66 que c’est l’identité qui constitue le soi, c’est-à-dire les images et comportements stables que

nous avons sur nous-même (Khun et McPartland, 1954). D’autres chercheurs comme Turner (op. cit.) considèrent que le soi est un ensemble de traits invariables (moi authentique tel que

je suis), de traits temporaires qui se modifient au fils des expériences relationnelles (les images que j’ai de moi et qui évoluent), et de traits souhaités (l’image idéale). Nous en déduisons que ce sont dans les échanges avec les autres que ces multiples facettes de

l’identité évoluent, se modifient (traits invariables, temporaires, ou souhaités), cependant, nous

conservons une identité de base stable et durable (valeurs et croyances acquises dans le groupe de référence primaire).

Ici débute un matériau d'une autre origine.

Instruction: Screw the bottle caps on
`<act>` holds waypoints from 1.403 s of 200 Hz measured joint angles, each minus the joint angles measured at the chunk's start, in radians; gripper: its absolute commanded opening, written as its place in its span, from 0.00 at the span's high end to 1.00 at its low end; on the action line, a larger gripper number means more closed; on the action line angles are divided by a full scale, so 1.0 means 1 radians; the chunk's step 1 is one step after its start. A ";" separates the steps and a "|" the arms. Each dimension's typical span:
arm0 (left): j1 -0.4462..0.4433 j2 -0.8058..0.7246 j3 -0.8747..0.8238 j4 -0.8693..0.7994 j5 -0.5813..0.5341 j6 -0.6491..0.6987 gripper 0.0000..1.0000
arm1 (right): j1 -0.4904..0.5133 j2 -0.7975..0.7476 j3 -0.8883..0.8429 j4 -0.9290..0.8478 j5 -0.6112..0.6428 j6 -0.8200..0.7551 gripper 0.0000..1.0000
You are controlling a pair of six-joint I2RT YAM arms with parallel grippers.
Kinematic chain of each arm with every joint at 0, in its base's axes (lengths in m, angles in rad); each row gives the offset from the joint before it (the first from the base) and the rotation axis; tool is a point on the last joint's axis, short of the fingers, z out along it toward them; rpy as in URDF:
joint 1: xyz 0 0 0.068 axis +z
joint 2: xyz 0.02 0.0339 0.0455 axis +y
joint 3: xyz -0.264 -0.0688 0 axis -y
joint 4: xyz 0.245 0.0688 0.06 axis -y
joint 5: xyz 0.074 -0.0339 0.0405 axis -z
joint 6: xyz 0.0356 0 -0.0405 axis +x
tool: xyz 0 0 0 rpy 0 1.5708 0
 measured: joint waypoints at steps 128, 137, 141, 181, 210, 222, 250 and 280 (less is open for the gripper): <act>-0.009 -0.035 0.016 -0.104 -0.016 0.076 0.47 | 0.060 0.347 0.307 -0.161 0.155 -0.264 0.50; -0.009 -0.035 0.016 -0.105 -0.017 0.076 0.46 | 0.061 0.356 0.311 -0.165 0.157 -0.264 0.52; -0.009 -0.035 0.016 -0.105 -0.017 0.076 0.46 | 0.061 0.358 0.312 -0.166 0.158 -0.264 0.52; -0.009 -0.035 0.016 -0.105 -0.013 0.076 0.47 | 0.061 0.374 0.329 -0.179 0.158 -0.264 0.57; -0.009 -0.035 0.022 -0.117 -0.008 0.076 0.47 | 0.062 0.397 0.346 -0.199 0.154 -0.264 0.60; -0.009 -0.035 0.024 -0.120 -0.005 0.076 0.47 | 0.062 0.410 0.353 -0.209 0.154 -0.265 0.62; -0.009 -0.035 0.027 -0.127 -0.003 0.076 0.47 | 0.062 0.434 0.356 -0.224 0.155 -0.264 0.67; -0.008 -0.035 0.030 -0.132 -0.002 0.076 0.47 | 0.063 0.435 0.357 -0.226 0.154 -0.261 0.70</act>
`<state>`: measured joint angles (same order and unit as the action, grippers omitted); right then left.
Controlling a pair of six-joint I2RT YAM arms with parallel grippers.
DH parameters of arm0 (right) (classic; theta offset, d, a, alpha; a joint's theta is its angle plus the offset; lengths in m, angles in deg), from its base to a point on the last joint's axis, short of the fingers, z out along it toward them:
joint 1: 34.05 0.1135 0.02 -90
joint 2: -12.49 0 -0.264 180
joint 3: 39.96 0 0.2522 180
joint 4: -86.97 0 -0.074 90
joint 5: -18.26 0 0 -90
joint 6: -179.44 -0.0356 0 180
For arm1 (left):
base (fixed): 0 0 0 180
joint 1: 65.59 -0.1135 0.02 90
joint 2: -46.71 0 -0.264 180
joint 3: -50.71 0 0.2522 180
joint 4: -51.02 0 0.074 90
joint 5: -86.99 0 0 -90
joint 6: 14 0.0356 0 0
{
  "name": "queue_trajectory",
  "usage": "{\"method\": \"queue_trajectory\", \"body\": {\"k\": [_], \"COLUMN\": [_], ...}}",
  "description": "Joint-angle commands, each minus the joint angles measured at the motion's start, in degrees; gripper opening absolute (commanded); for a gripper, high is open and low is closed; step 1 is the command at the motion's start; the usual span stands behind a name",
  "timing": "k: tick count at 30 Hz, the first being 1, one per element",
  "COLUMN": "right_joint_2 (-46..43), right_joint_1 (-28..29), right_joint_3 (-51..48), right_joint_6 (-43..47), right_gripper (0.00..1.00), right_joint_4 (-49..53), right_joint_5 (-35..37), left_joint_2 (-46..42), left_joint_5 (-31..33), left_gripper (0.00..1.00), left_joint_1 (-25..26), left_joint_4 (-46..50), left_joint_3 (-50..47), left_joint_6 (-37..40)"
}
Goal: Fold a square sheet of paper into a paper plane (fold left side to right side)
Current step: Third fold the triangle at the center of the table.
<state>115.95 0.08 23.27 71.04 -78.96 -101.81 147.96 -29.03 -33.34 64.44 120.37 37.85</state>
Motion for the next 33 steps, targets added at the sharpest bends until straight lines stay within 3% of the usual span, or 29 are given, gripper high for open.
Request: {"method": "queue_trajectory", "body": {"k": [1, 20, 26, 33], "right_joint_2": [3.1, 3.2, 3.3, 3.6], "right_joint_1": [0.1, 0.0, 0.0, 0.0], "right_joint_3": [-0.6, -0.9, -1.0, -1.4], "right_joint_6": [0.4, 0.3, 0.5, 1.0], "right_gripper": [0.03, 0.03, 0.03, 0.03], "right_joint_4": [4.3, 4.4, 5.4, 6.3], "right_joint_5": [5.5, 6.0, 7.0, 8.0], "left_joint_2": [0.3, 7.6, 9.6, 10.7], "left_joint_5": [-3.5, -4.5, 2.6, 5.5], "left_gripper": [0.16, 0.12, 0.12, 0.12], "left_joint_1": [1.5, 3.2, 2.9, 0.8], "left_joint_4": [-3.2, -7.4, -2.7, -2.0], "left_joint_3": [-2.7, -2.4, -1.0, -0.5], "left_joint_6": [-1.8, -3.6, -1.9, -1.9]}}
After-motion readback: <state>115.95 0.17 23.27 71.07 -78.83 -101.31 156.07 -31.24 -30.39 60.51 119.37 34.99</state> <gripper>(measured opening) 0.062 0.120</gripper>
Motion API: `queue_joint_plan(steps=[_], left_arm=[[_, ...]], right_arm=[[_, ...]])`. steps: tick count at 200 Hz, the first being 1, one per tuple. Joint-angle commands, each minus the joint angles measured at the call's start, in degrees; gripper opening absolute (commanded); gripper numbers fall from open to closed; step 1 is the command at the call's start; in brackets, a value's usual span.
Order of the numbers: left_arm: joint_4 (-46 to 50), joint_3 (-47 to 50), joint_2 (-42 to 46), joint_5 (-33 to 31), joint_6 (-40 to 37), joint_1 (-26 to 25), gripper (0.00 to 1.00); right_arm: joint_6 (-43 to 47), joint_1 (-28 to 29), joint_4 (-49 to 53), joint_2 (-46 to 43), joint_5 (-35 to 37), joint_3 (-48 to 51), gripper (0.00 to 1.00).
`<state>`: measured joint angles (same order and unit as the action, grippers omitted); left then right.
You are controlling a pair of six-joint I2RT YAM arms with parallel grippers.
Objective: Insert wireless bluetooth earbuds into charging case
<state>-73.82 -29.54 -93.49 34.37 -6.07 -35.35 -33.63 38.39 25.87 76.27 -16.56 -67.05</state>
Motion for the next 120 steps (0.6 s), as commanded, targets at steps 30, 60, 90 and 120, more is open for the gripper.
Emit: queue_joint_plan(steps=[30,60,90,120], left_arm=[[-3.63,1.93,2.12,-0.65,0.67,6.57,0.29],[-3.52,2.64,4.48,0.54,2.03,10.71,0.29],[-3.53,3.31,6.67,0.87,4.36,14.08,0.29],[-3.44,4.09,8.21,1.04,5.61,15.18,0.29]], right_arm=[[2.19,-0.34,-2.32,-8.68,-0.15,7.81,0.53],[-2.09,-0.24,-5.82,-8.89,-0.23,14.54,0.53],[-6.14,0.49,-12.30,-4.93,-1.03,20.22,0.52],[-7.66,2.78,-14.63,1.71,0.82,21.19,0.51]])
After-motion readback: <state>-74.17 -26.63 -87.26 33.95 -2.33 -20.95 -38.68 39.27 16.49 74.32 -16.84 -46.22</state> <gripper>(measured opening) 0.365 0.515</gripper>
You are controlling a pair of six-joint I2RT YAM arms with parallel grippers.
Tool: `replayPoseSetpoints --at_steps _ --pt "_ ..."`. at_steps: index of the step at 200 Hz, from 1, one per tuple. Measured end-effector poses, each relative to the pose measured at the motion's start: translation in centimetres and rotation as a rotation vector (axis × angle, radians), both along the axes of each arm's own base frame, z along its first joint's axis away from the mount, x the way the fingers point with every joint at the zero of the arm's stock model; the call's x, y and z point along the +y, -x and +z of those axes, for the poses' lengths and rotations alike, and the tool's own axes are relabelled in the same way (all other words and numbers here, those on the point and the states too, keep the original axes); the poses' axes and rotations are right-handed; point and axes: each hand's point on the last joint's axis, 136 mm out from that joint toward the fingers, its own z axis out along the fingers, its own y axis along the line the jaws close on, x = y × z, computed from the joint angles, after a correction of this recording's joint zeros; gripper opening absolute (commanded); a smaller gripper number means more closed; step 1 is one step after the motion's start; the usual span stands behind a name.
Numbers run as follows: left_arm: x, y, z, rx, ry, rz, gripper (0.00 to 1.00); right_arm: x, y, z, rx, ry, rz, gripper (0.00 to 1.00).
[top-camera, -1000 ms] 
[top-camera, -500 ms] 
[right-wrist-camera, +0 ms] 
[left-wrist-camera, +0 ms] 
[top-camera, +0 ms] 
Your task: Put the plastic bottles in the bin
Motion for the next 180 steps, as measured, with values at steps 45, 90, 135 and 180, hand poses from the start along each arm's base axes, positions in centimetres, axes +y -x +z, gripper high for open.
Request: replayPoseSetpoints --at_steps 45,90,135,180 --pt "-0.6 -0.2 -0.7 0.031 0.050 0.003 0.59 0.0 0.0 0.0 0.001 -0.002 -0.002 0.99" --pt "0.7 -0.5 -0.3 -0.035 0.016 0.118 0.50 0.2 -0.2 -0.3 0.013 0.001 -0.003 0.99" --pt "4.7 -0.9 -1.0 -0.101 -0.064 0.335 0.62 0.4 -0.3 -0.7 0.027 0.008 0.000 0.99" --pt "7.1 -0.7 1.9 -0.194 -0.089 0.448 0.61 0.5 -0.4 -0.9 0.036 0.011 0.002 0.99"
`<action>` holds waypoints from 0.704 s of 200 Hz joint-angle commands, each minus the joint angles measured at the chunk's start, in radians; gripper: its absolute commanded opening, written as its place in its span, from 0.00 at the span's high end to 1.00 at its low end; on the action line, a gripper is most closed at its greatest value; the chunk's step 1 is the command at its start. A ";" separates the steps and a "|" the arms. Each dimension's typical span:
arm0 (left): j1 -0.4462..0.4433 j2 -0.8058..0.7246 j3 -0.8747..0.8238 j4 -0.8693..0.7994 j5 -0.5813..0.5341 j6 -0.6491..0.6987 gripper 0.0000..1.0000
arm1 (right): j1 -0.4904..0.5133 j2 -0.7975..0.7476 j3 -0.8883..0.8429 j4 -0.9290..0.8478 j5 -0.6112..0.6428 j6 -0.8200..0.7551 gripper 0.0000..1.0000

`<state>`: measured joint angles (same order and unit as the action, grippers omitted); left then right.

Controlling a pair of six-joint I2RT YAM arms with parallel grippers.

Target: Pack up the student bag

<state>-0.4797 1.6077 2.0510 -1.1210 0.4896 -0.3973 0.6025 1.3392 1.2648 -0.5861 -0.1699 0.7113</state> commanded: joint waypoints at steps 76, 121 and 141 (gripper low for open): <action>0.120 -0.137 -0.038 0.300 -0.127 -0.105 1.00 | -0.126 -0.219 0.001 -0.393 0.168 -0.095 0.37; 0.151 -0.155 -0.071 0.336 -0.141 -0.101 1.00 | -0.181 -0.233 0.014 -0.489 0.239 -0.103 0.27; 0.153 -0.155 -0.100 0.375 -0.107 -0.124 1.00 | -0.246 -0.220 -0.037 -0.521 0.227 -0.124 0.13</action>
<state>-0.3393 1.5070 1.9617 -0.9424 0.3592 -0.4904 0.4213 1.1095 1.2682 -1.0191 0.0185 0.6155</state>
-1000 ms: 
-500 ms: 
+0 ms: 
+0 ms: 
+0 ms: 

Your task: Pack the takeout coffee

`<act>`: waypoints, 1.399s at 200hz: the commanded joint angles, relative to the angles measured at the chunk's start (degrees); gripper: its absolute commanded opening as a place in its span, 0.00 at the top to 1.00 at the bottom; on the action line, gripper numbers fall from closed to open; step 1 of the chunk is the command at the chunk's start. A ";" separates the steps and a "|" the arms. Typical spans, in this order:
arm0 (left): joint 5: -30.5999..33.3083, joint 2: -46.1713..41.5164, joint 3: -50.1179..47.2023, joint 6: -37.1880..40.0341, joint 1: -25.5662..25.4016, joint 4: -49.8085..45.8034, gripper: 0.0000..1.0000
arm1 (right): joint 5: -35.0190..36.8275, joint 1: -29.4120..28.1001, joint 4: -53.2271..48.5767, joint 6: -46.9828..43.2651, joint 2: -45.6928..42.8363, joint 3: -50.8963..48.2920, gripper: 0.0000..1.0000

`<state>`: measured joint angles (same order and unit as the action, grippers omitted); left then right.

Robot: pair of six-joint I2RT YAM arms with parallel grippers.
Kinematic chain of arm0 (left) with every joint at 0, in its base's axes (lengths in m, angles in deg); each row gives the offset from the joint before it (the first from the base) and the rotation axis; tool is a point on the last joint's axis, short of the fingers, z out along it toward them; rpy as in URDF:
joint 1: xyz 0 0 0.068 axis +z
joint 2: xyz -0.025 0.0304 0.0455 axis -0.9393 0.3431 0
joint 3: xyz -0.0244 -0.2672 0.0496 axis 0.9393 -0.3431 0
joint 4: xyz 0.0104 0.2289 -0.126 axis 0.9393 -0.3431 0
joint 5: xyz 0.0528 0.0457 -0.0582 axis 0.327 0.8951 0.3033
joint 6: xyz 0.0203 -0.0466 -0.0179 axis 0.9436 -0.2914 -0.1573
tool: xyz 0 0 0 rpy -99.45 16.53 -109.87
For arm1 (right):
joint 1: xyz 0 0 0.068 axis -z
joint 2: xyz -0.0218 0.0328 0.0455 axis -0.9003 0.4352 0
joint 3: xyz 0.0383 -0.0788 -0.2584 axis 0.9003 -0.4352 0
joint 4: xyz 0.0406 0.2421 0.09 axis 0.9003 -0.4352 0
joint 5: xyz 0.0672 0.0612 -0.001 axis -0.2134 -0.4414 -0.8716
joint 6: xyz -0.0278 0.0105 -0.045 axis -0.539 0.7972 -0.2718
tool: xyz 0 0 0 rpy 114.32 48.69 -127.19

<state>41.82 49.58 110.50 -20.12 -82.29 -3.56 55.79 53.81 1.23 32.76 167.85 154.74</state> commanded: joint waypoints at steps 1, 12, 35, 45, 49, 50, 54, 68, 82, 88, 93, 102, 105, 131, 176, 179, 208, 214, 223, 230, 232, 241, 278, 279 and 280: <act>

Nous pouvons considérer que l’image que nous avons de nous- même est liée aux interactions avec les autres : J’interprète le comportement de l’autre, je

réagis en conséquence et mon interlocuteur interprète mon comportement à partir de ce prisme puis agit en conséquence, etc. Toutefois, des événements importants et significatifs

produits dans le monde social peuvent transformer notre identité. Au moment de grands changements heureux ou malheureux, l’individu modifie son statut, il lui devient nécessaire de changer ses comportements et le sens qu’il donne à cette transformation (promotion, échec, mariage, naissance, séparation, maladie, embrigadement, enfermement, séparation, deuil, etc.). L’individu doit négocier avec lui-même afin de réconcilier ses nombreuses identités et de leur donner une unité cohérente et acceptable (Strauss, 1992). Ces remaniements de soi montrent que l’identité n’est jamais stable, elle évolue au cours de l’existence en fonction des

événements, des contextes, des situations. L’homme est confronté à des ruptures, des

dégradations, des élévations, il (re)construit chaque fois son identité (estime de soi) mais le

regard, l’appréciation de l’autre est indispensable dans ce processus permanent (nous

pensons au rôle des gourous, des maîtres qui l’accompagnent dans un remaniement désiré). L’individu subit des métamorphoses de son identité à des moments clés de sa vie mais il

garde un socle de valeurs et de sens immuable et qui l’empêche de lâcher prise.